[Goal of the exercise]
Search the material below for the word "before". Copy every line that has it.

[Information provided]
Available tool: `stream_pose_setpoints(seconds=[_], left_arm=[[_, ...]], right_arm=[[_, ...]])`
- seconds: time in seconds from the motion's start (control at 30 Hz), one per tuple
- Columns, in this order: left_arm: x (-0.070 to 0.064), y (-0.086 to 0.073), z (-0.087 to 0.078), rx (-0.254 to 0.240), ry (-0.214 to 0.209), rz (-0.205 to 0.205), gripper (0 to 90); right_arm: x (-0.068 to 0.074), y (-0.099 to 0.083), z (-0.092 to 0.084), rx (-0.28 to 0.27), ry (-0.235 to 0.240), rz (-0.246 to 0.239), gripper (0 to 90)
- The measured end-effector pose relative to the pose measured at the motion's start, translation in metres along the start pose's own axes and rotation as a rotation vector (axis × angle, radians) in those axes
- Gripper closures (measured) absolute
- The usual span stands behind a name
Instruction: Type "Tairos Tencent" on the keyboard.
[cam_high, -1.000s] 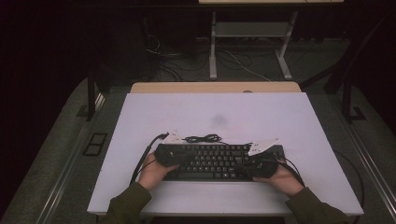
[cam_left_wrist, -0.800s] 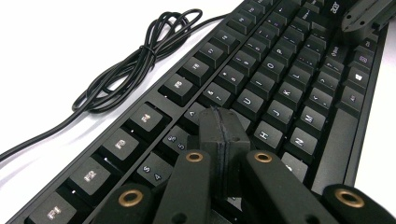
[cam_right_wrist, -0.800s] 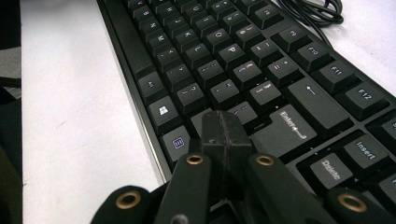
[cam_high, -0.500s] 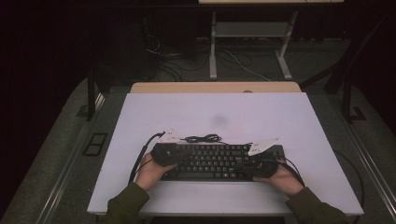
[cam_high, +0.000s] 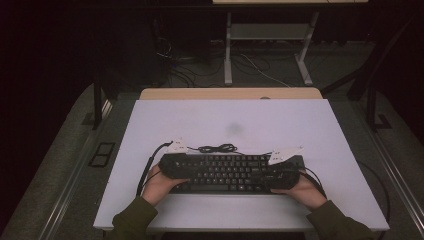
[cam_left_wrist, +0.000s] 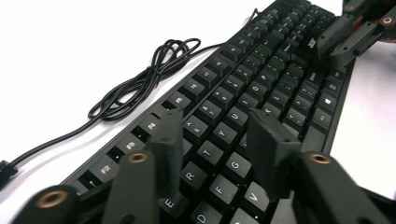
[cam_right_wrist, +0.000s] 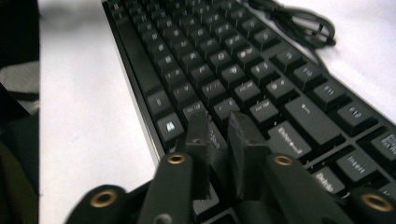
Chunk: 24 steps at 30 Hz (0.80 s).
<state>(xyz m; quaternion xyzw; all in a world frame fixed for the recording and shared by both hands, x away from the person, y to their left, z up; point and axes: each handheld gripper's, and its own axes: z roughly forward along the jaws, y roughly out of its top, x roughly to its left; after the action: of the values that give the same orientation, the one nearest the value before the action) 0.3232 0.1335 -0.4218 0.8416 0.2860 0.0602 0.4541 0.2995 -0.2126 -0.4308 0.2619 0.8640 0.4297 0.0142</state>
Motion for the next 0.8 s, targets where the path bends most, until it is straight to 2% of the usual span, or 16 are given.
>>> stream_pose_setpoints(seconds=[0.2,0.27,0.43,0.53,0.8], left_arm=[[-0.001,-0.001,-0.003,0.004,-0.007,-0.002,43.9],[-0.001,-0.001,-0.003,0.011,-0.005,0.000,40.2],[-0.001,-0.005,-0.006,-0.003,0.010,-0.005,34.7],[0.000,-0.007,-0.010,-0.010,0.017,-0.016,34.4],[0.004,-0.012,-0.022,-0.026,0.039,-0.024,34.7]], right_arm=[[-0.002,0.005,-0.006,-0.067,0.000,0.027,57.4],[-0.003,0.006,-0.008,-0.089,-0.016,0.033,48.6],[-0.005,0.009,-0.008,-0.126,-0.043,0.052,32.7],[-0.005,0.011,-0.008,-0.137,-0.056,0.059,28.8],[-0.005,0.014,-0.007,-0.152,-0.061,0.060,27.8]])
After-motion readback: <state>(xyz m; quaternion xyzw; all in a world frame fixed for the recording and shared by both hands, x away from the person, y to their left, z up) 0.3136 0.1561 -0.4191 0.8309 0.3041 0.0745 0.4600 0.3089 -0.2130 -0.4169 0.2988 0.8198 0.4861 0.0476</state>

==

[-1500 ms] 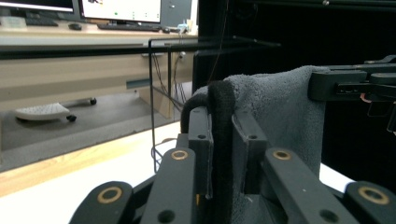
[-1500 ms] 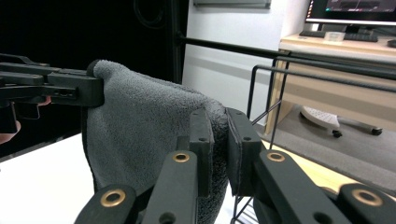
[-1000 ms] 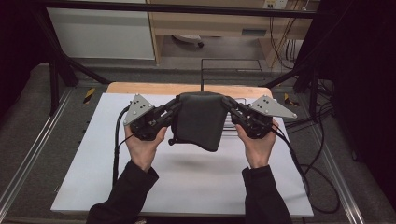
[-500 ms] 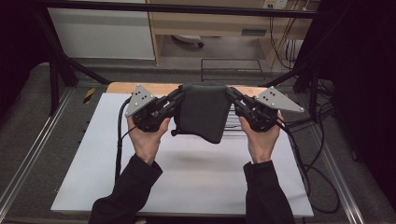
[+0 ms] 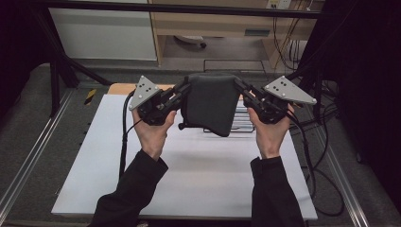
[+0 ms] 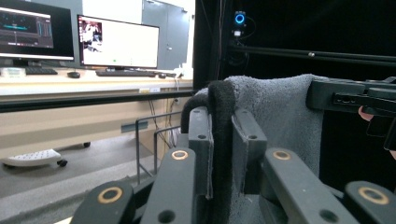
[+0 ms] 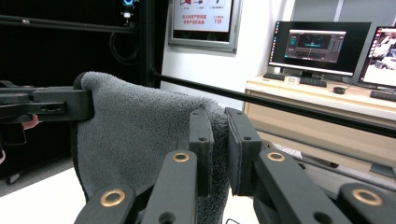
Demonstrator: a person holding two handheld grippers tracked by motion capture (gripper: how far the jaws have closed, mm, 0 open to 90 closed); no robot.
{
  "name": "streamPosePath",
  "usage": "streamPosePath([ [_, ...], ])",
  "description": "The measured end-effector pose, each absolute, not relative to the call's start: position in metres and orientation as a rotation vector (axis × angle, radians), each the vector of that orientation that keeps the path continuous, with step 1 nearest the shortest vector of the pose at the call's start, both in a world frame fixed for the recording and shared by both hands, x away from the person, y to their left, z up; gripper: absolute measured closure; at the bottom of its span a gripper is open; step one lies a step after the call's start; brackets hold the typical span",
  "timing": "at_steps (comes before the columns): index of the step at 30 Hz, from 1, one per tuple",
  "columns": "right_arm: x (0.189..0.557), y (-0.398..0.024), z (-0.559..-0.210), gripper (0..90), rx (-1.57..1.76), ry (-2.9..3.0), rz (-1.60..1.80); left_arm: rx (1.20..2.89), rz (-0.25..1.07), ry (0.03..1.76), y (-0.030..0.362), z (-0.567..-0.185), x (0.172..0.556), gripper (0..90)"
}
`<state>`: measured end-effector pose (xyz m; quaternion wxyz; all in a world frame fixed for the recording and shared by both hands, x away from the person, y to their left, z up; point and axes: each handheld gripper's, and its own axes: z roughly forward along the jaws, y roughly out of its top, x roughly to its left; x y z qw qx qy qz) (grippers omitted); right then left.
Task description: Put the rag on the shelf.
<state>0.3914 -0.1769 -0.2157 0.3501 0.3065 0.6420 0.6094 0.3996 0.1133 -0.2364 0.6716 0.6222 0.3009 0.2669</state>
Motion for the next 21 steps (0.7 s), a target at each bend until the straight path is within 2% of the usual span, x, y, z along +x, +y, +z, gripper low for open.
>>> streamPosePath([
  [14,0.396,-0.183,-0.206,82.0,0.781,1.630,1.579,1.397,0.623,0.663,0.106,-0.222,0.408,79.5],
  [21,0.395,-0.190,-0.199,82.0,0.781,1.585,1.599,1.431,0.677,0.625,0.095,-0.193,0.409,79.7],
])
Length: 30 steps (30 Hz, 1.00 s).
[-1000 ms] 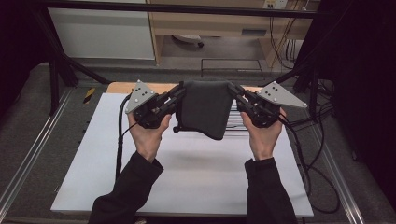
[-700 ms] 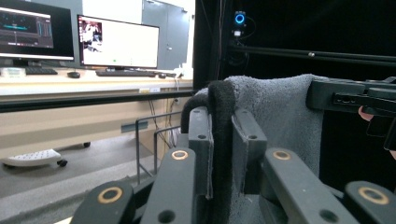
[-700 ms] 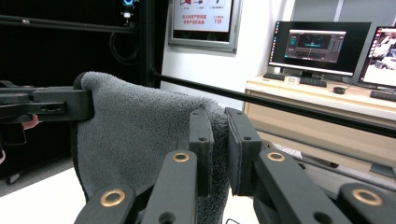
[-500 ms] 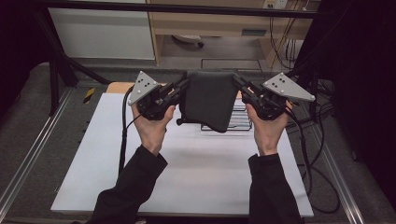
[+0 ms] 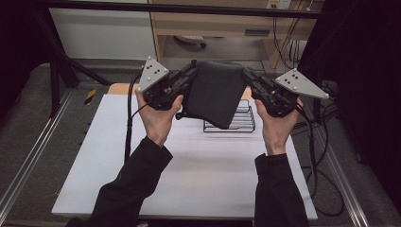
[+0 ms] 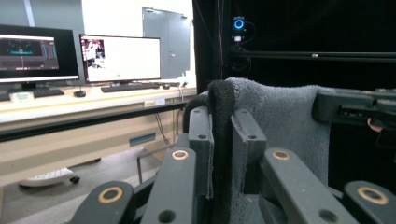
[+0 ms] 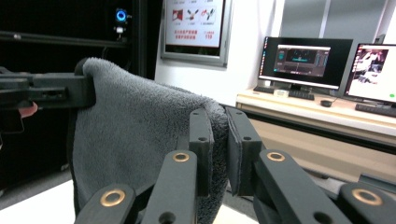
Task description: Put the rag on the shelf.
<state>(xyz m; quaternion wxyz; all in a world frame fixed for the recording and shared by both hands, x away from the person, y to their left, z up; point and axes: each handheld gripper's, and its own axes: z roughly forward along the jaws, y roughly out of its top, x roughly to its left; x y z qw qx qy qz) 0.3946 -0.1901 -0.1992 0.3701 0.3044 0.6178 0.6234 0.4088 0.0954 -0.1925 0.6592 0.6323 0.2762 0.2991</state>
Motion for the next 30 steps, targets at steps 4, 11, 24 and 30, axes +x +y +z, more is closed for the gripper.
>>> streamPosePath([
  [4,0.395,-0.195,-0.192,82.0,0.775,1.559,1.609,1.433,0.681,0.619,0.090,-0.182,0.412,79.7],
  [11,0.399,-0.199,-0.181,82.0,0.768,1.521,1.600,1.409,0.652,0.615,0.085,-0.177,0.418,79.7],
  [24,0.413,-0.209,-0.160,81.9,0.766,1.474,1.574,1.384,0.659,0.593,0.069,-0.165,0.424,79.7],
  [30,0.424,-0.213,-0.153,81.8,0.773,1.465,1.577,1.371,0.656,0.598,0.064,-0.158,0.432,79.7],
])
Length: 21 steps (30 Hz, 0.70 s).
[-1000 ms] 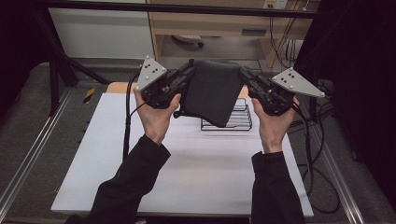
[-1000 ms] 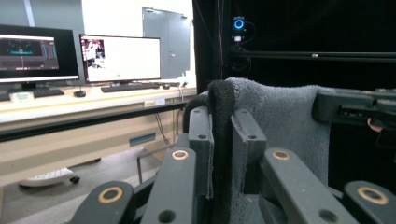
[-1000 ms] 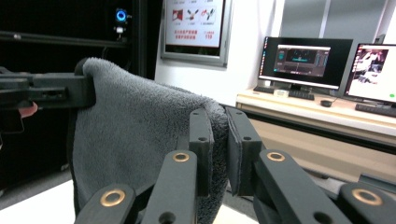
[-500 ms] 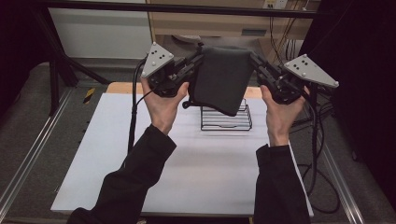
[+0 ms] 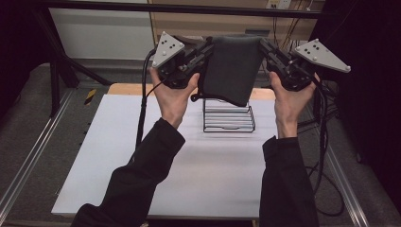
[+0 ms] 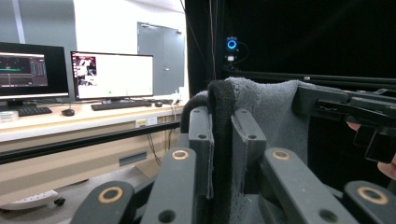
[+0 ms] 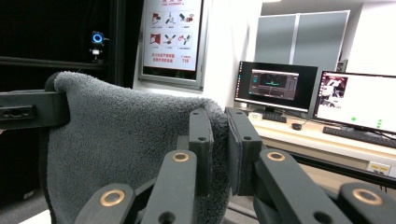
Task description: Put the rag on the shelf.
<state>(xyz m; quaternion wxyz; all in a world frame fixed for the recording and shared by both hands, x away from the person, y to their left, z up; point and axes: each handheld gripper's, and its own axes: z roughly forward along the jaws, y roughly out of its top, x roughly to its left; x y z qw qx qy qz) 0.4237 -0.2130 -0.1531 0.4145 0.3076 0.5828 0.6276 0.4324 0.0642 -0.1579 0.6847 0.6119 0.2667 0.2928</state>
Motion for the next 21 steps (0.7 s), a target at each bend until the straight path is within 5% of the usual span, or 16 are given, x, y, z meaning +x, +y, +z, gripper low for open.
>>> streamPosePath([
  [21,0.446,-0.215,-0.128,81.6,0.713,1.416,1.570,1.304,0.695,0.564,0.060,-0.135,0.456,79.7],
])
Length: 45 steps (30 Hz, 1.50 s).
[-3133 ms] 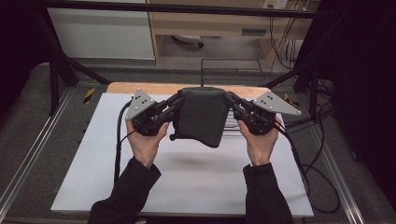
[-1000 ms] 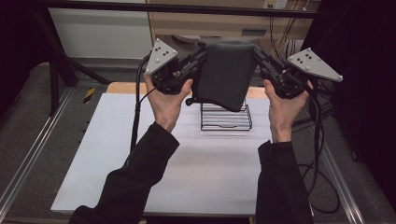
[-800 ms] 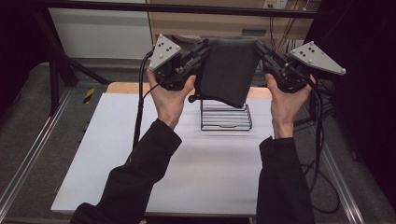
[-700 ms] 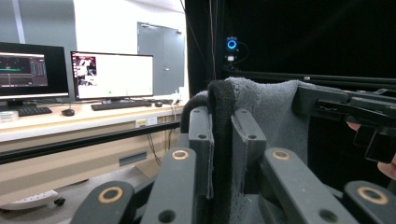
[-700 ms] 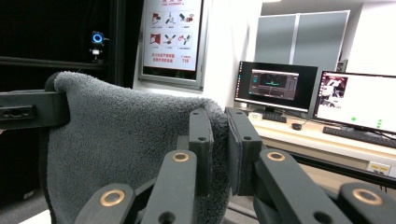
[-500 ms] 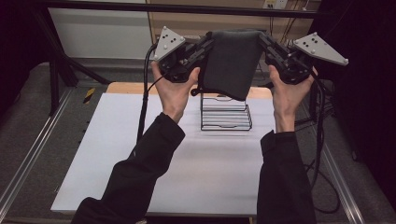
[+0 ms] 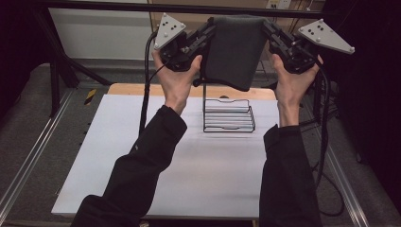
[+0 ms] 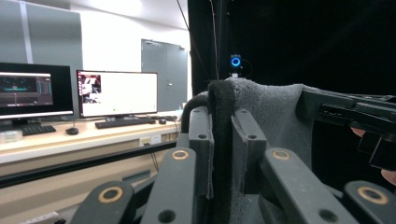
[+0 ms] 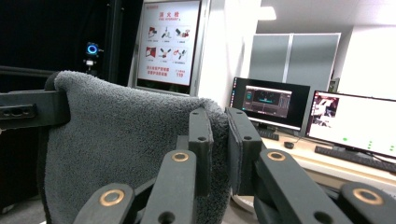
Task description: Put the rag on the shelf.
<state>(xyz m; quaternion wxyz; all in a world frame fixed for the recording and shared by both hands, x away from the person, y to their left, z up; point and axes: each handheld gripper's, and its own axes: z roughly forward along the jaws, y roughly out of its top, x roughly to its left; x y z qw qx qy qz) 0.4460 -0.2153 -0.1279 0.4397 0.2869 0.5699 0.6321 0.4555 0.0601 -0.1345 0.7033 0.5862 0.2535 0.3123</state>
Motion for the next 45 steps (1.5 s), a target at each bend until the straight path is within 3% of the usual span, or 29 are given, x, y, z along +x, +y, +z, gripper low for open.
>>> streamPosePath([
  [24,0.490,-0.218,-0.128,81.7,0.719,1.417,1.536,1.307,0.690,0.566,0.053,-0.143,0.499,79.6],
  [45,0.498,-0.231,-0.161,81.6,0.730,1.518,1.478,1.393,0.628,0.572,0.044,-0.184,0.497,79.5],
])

[Answer below]
<state>(xyz m; quaternion xyzw; all in a world frame fixed for the recording and shared by both hands, x away from the person, y to their left, z up; point and axes: each handheld gripper's, and its own axes: z roughly forward along the jaws, y roughly out of its top, x roughly to its left; after the action: of the values that give the same orientation, the one nearest the value before the action) 0.3232 0.1335 -0.4218 0.8416 0.2860 0.0602 0.4541 0.2995 -0.2126 -0.4308 0.2619 0.8640 0.4297 0.0142</state>
  "timing": "at_steps (comes before the columns): index of the step at 30 Hz, from 1, one per tuple",

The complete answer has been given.